A privately owned aircraft is just a tap away for anyone who can afford a $1 million jet

As I chatted over a grilled, berry lemonade at the franks in a can with a gold man in front of me in the bustling daily shuttle, he said, “You know I had a dream about just this happening, me and your son flying a commercial jet from here to Reagan [National Airport].”

Hear me: my son. Sure, I shared that dream, but I never imagined that it would be possible with technology like this: a fully packed, re-sellable, airport-ready platform for flying your own private jet to wherever you want to go. The platform, called TapAir, is coming to Dulles Airport this week and will become operational at New York’s LaGuardia Airport next month.

Together with the JetServe airport technology platform that will power both outlets and fuel-pump sales for TapAir, TapAir can be the ticket for small owners to start owning air charters, sometimes called executive jets, for the first time.

As CEO Felix Schulter tells it, people have built private jet charters like business charters, but so far not so well, with outdated technology, poor customer service and unreliable availability.

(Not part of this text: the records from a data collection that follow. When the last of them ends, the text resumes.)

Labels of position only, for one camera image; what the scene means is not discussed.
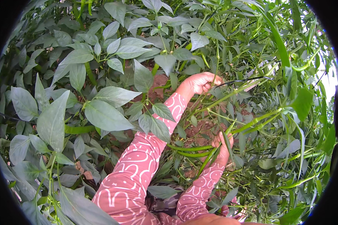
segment finger
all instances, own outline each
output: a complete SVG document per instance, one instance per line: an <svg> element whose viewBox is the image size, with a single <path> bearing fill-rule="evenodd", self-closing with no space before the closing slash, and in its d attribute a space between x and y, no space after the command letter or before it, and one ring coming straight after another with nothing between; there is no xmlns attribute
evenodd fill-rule
<svg viewBox="0 0 338 225"><path fill-rule="evenodd" d="M206 84L203 86L203 91L204 91L204 92L208 92L208 91L210 90L210 88L211 88L210 83L206 83Z"/></svg>
<svg viewBox="0 0 338 225"><path fill-rule="evenodd" d="M215 147L215 148L219 147L219 140L218 140L217 136L213 138L213 145L212 146Z"/></svg>
<svg viewBox="0 0 338 225"><path fill-rule="evenodd" d="M220 138L220 141L222 142L223 147L227 149L227 145L225 144L225 140L224 140L224 136L222 132L219 133L219 138Z"/></svg>
<svg viewBox="0 0 338 225"><path fill-rule="evenodd" d="M212 82L214 79L215 74L209 73L209 72L204 72L203 73L203 78L205 79L205 81L207 82ZM215 81L214 84L216 85L220 85L223 82L223 79L219 76L215 76Z"/></svg>
<svg viewBox="0 0 338 225"><path fill-rule="evenodd" d="M233 138L232 134L228 134L228 137L230 137L230 138L229 138L230 148L233 148L234 138Z"/></svg>

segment left hand
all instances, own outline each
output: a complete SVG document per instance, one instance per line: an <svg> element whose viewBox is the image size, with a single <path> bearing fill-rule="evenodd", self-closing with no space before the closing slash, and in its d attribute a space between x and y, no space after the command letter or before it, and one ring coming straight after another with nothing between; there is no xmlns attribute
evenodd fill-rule
<svg viewBox="0 0 338 225"><path fill-rule="evenodd" d="M214 76L214 74L209 72L194 74L186 78L183 85L185 85L187 89L190 89L193 94L202 94L210 90ZM219 76L215 76L214 84L220 85L221 83L223 83L223 79Z"/></svg>
<svg viewBox="0 0 338 225"><path fill-rule="evenodd" d="M220 132L217 136L213 138L212 146L214 148L217 148L219 147L220 142L222 143L222 145L220 147L220 152L215 162L218 164L221 164L222 166L226 166L228 163L228 159L229 159L229 151L228 151L227 146L225 145L224 136L222 132ZM229 143L230 143L230 148L233 148L233 144L234 144L233 136L229 138Z"/></svg>

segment pink patterned shirt
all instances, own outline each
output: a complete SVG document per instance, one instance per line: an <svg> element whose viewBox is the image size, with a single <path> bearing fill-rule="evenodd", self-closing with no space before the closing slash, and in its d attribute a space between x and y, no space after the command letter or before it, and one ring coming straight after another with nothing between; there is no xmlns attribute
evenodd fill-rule
<svg viewBox="0 0 338 225"><path fill-rule="evenodd" d="M153 115L156 119L163 120L170 134L186 108L185 102L180 94L174 93L164 103L176 122ZM137 132L130 146L120 157L113 173L101 183L93 202L120 224L126 225L177 225L198 216L209 215L205 203L224 170L224 166L216 163L204 169L193 185L180 196L176 212L179 219L165 213L154 215L144 205L146 190L158 170L160 155L166 144L152 133L146 135Z"/></svg>

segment foliage
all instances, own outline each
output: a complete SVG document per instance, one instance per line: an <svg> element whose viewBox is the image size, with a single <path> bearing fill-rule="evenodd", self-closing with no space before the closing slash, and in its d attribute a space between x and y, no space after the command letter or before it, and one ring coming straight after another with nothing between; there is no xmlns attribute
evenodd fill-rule
<svg viewBox="0 0 338 225"><path fill-rule="evenodd" d="M212 213L236 196L229 214L293 224L318 201L336 140L333 103L325 103L321 81L313 83L336 62L313 12L297 0L166 2L43 0L23 12L1 59L0 166L33 224L116 224L88 199L106 176L103 166L114 166L131 142L130 129L153 132L171 148L152 185L189 187L187 168L216 157L186 134L203 121L214 124L212 134L223 123L238 139L230 150L235 168L215 189L228 197L210 201ZM145 61L155 62L152 71ZM148 97L153 75L170 78L158 87L167 98L201 71L228 81L265 77L195 95L169 137L151 116L173 120L165 99ZM209 138L204 132L194 137ZM198 150L207 152L190 153ZM204 163L202 155L209 155ZM158 187L149 191L171 192Z"/></svg>

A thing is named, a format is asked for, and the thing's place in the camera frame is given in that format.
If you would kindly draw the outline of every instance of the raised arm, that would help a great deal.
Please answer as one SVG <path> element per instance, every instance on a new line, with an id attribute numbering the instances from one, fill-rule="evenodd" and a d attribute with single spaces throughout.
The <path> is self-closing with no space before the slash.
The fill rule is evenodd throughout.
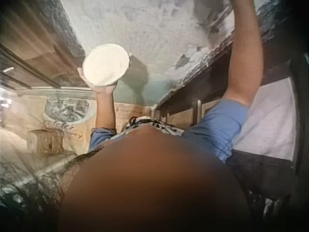
<path id="1" fill-rule="evenodd" d="M 231 0 L 235 14 L 235 35 L 224 99 L 250 107 L 260 87 L 263 47 L 253 0 Z"/>
<path id="2" fill-rule="evenodd" d="M 85 79 L 83 69 L 78 68 L 79 76 L 96 93 L 97 99 L 97 118 L 96 128 L 115 129 L 116 117 L 114 109 L 113 91 L 116 85 L 107 87 L 95 87 Z"/>

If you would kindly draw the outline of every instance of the painted wall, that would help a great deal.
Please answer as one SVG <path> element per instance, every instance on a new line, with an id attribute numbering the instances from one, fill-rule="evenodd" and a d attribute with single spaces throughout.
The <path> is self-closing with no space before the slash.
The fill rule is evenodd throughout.
<path id="1" fill-rule="evenodd" d="M 123 46 L 131 67 L 115 91 L 117 102 L 153 105 L 233 31 L 229 0 L 61 0 L 85 52 Z M 278 0 L 256 0 L 257 11 Z"/>

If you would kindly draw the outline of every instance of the white plate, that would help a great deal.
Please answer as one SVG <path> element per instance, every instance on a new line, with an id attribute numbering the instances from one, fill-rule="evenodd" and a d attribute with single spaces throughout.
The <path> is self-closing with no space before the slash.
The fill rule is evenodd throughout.
<path id="1" fill-rule="evenodd" d="M 85 78 L 94 86 L 108 86 L 118 81 L 127 71 L 130 57 L 117 44 L 109 43 L 96 47 L 83 63 Z"/>

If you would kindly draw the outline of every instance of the mural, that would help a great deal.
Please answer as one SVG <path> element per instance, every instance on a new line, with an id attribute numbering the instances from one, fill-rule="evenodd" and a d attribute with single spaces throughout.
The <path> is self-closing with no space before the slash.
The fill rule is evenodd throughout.
<path id="1" fill-rule="evenodd" d="M 50 97 L 46 101 L 45 113 L 51 119 L 61 122 L 77 122 L 86 118 L 89 110 L 87 100 Z"/>
<path id="2" fill-rule="evenodd" d="M 48 97 L 43 115 L 44 125 L 62 130 L 67 141 L 88 143 L 88 136 L 85 134 L 90 129 L 87 125 L 95 113 L 94 101 Z"/>

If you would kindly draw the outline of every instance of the hand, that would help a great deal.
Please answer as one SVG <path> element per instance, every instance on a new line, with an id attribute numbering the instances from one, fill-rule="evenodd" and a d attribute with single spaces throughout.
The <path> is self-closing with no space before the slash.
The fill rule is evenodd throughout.
<path id="1" fill-rule="evenodd" d="M 84 76 L 84 72 L 82 68 L 77 69 L 79 77 L 85 81 L 85 83 L 95 92 L 95 93 L 104 93 L 104 94 L 112 94 L 117 86 L 117 82 L 111 84 L 110 86 L 94 86 L 90 83 Z"/>

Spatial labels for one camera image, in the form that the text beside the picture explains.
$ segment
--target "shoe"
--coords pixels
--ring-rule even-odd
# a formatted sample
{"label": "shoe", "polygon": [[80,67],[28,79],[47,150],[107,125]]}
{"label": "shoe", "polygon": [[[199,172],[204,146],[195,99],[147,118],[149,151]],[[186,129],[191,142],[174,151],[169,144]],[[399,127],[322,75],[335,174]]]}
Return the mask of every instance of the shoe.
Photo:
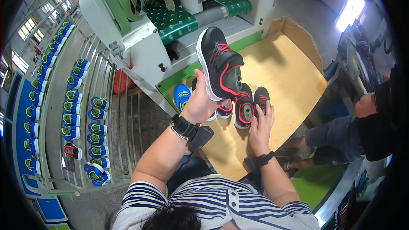
{"label": "shoe", "polygon": [[111,167],[111,163],[109,162],[108,158],[93,158],[90,163],[96,163],[104,169],[109,169]]}
{"label": "shoe", "polygon": [[69,102],[80,104],[82,101],[82,93],[79,93],[73,90],[67,90],[65,97],[67,98],[67,101]]}
{"label": "shoe", "polygon": [[[268,91],[264,87],[258,87],[253,94],[253,101],[254,105],[259,105],[261,110],[263,111],[265,115],[265,105],[267,103],[267,100],[270,99],[270,95],[268,94]],[[257,110],[254,110],[254,115],[258,117],[257,115]]]}
{"label": "shoe", "polygon": [[106,135],[106,133],[108,132],[108,127],[103,124],[97,124],[92,122],[88,125],[88,130],[91,133]]}
{"label": "shoe", "polygon": [[44,81],[41,78],[37,78],[31,81],[31,85],[33,86],[34,89],[44,92],[47,88],[48,82]]}
{"label": "shoe", "polygon": [[58,29],[58,34],[68,38],[69,35],[71,34],[72,30],[69,29],[69,26],[64,27],[64,25],[62,25],[59,29]]}
{"label": "shoe", "polygon": [[[197,84],[197,78],[192,80],[192,92],[196,90],[196,84]],[[212,120],[216,119],[216,111],[206,120],[207,122],[210,122]]]}
{"label": "shoe", "polygon": [[102,109],[91,109],[88,111],[88,117],[91,120],[105,120],[106,112]]}
{"label": "shoe", "polygon": [[28,139],[24,141],[24,148],[31,153],[32,156],[36,156],[40,153],[40,147],[38,146],[38,138]]}
{"label": "shoe", "polygon": [[181,112],[190,98],[190,90],[185,84],[176,85],[173,90],[173,99],[179,112]]}
{"label": "shoe", "polygon": [[36,122],[28,121],[24,123],[24,130],[31,138],[38,138],[38,130],[40,125]]}
{"label": "shoe", "polygon": [[48,78],[50,77],[51,71],[52,71],[51,68],[40,64],[40,65],[37,67],[37,76],[38,76],[39,78],[41,78],[41,79],[47,81]]}
{"label": "shoe", "polygon": [[43,55],[43,57],[41,58],[41,63],[44,66],[52,68],[54,66],[54,63],[56,62],[56,60],[57,60],[57,56],[55,56],[53,53],[49,52],[49,53]]}
{"label": "shoe", "polygon": [[217,27],[206,28],[199,36],[196,53],[206,78],[209,99],[237,101],[241,89],[240,67],[244,62],[242,56],[227,45],[223,31]]}
{"label": "shoe", "polygon": [[41,174],[40,162],[37,161],[36,159],[27,158],[25,159],[24,164],[27,166],[27,168],[30,171],[33,171],[34,173],[37,173],[37,174]]}
{"label": "shoe", "polygon": [[94,98],[91,99],[91,105],[96,107],[96,108],[99,108],[99,109],[102,109],[102,110],[106,111],[106,110],[108,110],[109,102],[106,101],[106,100],[103,100],[101,98],[94,97]]}
{"label": "shoe", "polygon": [[74,64],[75,67],[79,67],[79,68],[82,68],[84,70],[88,70],[89,65],[90,65],[90,63],[88,62],[88,60],[83,59],[83,58],[78,58],[75,61],[75,64]]}
{"label": "shoe", "polygon": [[76,147],[73,143],[67,143],[64,146],[64,153],[71,158],[80,160],[82,159],[82,149]]}
{"label": "shoe", "polygon": [[92,146],[88,150],[91,157],[107,156],[109,155],[107,146]]}
{"label": "shoe", "polygon": [[85,78],[85,76],[87,75],[87,71],[86,70],[84,70],[84,69],[82,69],[82,68],[79,68],[79,67],[72,67],[72,70],[71,70],[71,74],[70,74],[72,77],[78,77],[78,78],[81,78],[81,79],[84,79]]}
{"label": "shoe", "polygon": [[106,145],[106,137],[104,135],[88,134],[87,141],[93,146],[97,146],[97,145],[105,146]]}
{"label": "shoe", "polygon": [[64,21],[63,27],[67,28],[68,30],[73,30],[75,25],[69,21]]}
{"label": "shoe", "polygon": [[238,101],[236,101],[234,126],[240,130],[248,129],[252,122],[253,110],[254,102],[252,90],[247,84],[241,83],[240,95],[238,95]]}
{"label": "shoe", "polygon": [[51,43],[48,45],[48,50],[50,53],[54,54],[55,56],[60,53],[63,45],[58,43],[57,41],[51,41]]}
{"label": "shoe", "polygon": [[38,121],[40,119],[41,107],[28,107],[26,109],[26,116],[30,121]]}
{"label": "shoe", "polygon": [[111,175],[109,174],[108,171],[104,171],[98,179],[92,180],[92,184],[96,187],[101,187],[110,180],[111,180]]}
{"label": "shoe", "polygon": [[81,122],[81,116],[74,114],[64,114],[63,115],[63,126],[79,126]]}
{"label": "shoe", "polygon": [[232,100],[229,99],[229,102],[225,106],[219,106],[216,109],[216,114],[219,118],[228,119],[233,115],[233,103]]}
{"label": "shoe", "polygon": [[81,108],[80,104],[65,101],[63,104],[64,114],[79,114],[79,109]]}
{"label": "shoe", "polygon": [[90,180],[99,179],[104,169],[96,163],[86,162],[84,164],[84,171],[88,174]]}
{"label": "shoe", "polygon": [[69,76],[67,78],[67,90],[76,90],[81,87],[82,79],[78,77]]}
{"label": "shoe", "polygon": [[28,94],[33,106],[41,106],[43,104],[44,93],[33,90]]}
{"label": "shoe", "polygon": [[78,126],[63,127],[61,133],[66,141],[78,140],[81,134]]}
{"label": "shoe", "polygon": [[53,41],[61,44],[61,46],[64,46],[66,40],[67,38],[64,35],[60,35],[60,34],[54,35],[54,38],[53,38]]}

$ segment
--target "worker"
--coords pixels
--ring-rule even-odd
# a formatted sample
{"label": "worker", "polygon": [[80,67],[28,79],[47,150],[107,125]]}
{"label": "worker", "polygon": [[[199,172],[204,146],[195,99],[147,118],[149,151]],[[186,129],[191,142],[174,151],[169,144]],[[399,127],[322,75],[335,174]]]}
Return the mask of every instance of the worker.
{"label": "worker", "polygon": [[[196,90],[179,115],[192,124],[205,122],[227,103],[209,100],[203,73],[196,69],[195,75]],[[267,101],[265,115],[260,106],[256,110],[249,140],[255,155],[262,156],[271,152],[274,107]],[[189,157],[188,145],[172,125],[153,142],[136,165],[113,229],[320,228],[275,157],[261,167],[265,197],[250,184],[215,174],[202,158]]]}
{"label": "worker", "polygon": [[366,94],[355,105],[355,115],[348,115],[312,128],[306,136],[287,141],[284,149],[316,146],[314,156],[288,163],[284,170],[304,169],[315,165],[346,164],[361,159],[378,161],[391,155],[396,143],[394,130],[396,102],[395,80],[391,69],[373,93]]}

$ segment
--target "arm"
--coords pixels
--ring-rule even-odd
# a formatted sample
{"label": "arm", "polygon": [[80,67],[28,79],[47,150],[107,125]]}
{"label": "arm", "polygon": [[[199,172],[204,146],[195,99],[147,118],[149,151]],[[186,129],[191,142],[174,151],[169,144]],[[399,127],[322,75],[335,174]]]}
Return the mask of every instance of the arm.
{"label": "arm", "polygon": [[[274,124],[274,106],[270,105],[269,100],[267,101],[265,116],[259,105],[256,105],[256,110],[258,120],[253,116],[250,145],[256,156],[261,156],[271,151],[268,141],[271,127]],[[275,157],[268,161],[267,165],[261,167],[261,177],[267,197],[278,206],[284,207],[289,202],[300,201],[297,191]]]}
{"label": "arm", "polygon": [[355,104],[355,116],[364,118],[373,114],[376,114],[375,95],[368,93]]}
{"label": "arm", "polygon": [[[195,74],[196,90],[190,96],[180,116],[190,123],[199,124],[205,122],[220,105],[226,104],[227,101],[209,100],[203,73],[195,69]],[[165,193],[166,182],[172,176],[186,150],[187,141],[179,138],[171,127],[166,128],[142,155],[130,182],[146,181]]]}

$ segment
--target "blue sneaker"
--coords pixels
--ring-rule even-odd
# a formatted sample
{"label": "blue sneaker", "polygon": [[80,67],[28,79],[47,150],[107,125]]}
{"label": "blue sneaker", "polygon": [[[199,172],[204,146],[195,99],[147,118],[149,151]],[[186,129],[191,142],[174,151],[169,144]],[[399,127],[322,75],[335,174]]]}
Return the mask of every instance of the blue sneaker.
{"label": "blue sneaker", "polygon": [[57,60],[57,56],[55,56],[53,53],[49,52],[49,53],[43,55],[43,57],[41,58],[41,63],[44,66],[52,68],[54,66],[54,63],[56,62],[56,60]]}
{"label": "blue sneaker", "polygon": [[92,180],[92,184],[96,187],[101,187],[110,180],[111,180],[111,175],[109,174],[108,171],[104,171],[99,178]]}
{"label": "blue sneaker", "polygon": [[24,123],[24,130],[31,138],[38,138],[38,130],[40,125],[36,122],[28,121]]}
{"label": "blue sneaker", "polygon": [[68,30],[73,30],[75,25],[69,21],[64,21],[63,27],[67,28]]}
{"label": "blue sneaker", "polygon": [[24,164],[27,166],[27,168],[30,171],[33,171],[34,173],[37,173],[37,174],[41,174],[40,162],[37,161],[36,159],[27,158],[25,159]]}
{"label": "blue sneaker", "polygon": [[81,87],[82,79],[78,77],[69,76],[67,78],[67,90],[76,90]]}
{"label": "blue sneaker", "polygon": [[60,34],[54,35],[54,38],[53,38],[53,41],[61,44],[61,46],[64,46],[66,40],[67,38],[64,35],[60,35]]}
{"label": "blue sneaker", "polygon": [[28,97],[33,103],[33,106],[41,106],[43,104],[44,93],[39,92],[37,90],[33,90],[28,94]]}
{"label": "blue sneaker", "polygon": [[91,109],[88,111],[88,117],[91,120],[105,120],[106,119],[106,112],[102,109]]}
{"label": "blue sneaker", "polygon": [[78,115],[80,107],[81,107],[80,104],[65,101],[64,104],[63,104],[63,111],[64,111],[64,114],[76,114],[76,115]]}
{"label": "blue sneaker", "polygon": [[44,92],[45,89],[47,88],[48,82],[44,81],[41,78],[37,78],[31,81],[31,86],[33,86],[34,89],[37,91]]}
{"label": "blue sneaker", "polygon": [[81,122],[81,116],[74,114],[64,114],[63,115],[63,126],[79,126]]}
{"label": "blue sneaker", "polygon": [[41,107],[28,107],[26,109],[26,116],[30,121],[38,121],[40,119]]}
{"label": "blue sneaker", "polygon": [[92,146],[88,150],[88,154],[91,157],[100,157],[109,155],[107,146]]}
{"label": "blue sneaker", "polygon": [[99,179],[104,169],[96,163],[86,162],[84,164],[84,171],[87,173],[90,180]]}
{"label": "blue sneaker", "polygon": [[87,141],[93,146],[106,145],[106,137],[104,135],[88,134]]}
{"label": "blue sneaker", "polygon": [[99,166],[103,167],[104,169],[109,169],[111,167],[111,163],[109,162],[108,158],[93,158],[90,163],[96,163]]}
{"label": "blue sneaker", "polygon": [[79,67],[79,68],[82,68],[84,70],[88,70],[89,65],[90,65],[90,63],[88,62],[88,60],[83,59],[83,58],[78,58],[75,61],[75,64],[74,64],[75,67]]}
{"label": "blue sneaker", "polygon": [[61,26],[59,29],[58,29],[58,34],[59,35],[62,35],[62,36],[64,36],[64,37],[69,37],[69,35],[71,34],[71,32],[72,32],[72,30],[70,30],[69,29],[69,26],[67,26],[67,27],[64,27],[64,26]]}
{"label": "blue sneaker", "polygon": [[40,153],[40,147],[38,146],[38,138],[28,139],[24,141],[24,148],[31,153],[32,156],[36,156]]}
{"label": "blue sneaker", "polygon": [[50,77],[51,71],[52,71],[51,68],[40,64],[37,67],[37,76],[47,81],[48,78]]}
{"label": "blue sneaker", "polygon": [[79,68],[79,67],[75,67],[75,66],[72,67],[70,76],[84,79],[86,75],[87,75],[87,71],[86,71],[86,70],[84,70],[84,69],[82,69],[82,68]]}
{"label": "blue sneaker", "polygon": [[78,126],[63,127],[61,133],[66,141],[78,140],[81,134]]}
{"label": "blue sneaker", "polygon": [[81,103],[82,101],[82,93],[73,91],[73,90],[67,90],[65,93],[65,97],[67,98],[67,101],[69,102],[74,102],[74,103]]}
{"label": "blue sneaker", "polygon": [[91,99],[91,105],[96,107],[96,108],[99,108],[99,109],[102,109],[102,110],[106,111],[106,110],[108,110],[109,102],[106,101],[106,100],[103,100],[101,98],[94,97],[94,98]]}
{"label": "blue sneaker", "polygon": [[103,124],[97,124],[92,122],[88,125],[88,130],[91,133],[106,135],[106,133],[108,132],[108,127]]}
{"label": "blue sneaker", "polygon": [[58,43],[57,41],[51,41],[51,43],[48,45],[48,50],[50,53],[54,54],[55,56],[60,53],[63,45]]}
{"label": "blue sneaker", "polygon": [[181,112],[190,98],[190,90],[185,84],[176,85],[173,91],[173,99],[179,112]]}

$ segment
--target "woman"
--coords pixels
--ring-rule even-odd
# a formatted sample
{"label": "woman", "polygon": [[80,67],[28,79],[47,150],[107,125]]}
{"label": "woman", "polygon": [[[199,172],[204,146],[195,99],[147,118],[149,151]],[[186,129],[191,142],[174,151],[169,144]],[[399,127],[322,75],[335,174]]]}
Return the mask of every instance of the woman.
{"label": "woman", "polygon": [[[204,75],[197,69],[195,74],[196,90],[180,116],[202,123],[225,102],[209,100]],[[274,107],[268,101],[265,116],[258,105],[256,110],[259,117],[252,119],[250,144],[256,156],[267,155]],[[274,157],[261,167],[265,197],[249,184],[214,174],[201,158],[188,158],[187,146],[168,127],[146,150],[113,229],[319,229]]]}

TapAir, by contrast, is easy and personal, offering sleek jet engines, dual outlets in both front and back of the aircraft, a complete fueling kit and a maintenance lockbox. It’s a no-risk proposition for a small charter business owner who can afford to spend a few million dollars.

Schulter and his team received a lot of press early on after the website went live, but have grown quieter since the day the company debuted, apparently concerned about perceptions of professionalization and turning small business owners into professional air-cargo pilots.

Reasons to fly big

With demand expected to more than double in the next five years, the market for hire of small business charters is expected to be lucrative. According to aircraft consultant FlightGlobal, the demand in the under-1,000-seat category is expected to more than double between 2016 and 2021. Within the subset of $1 million and over per-seat-passenger segment, demand is expected to jump by 39 percent over the same time period.

Whether going small or big, chartering has the advantage of controlling the business in house. The owner can do anything from changing your client’s name to choosing the right aircraft to the right flight. Air travel, especially nonstop air travel, is particularly useful for those who live in the same area.

Enter jet.js, an online platform designed specifically for chartering jet flights, based on a free and easy online flight booking system. It can help owners save money on expenses including jet fuel and seatmates.

Since he founded Jet.js in 2017, Schulter has been buying jets in bulk, selling them and repurposing the plane to sell to owners in his own in-house fleet and has been shopping to several small charter owners who are in a position to start their own charters.

Fully equipped, owners can just write the check and the Jet.js platform helps them do so — in eight minutes. The company is now accepting reservations from small charter owners and plans to expand service to other business aircraft flying in and out of all airports in New York and Dulles, including Anchorage and Washington Dulles International Airport.

By the way, in the spirit of full disclosure, the transportation editor is quite likely tapping the freshly assembled 16-ounce stainless steel chef’s peel while playing guitar in his Airstream trailer that serves as our office for family events, conferences and camping trips. Guess we’re going to be splurging on breakfast out this week.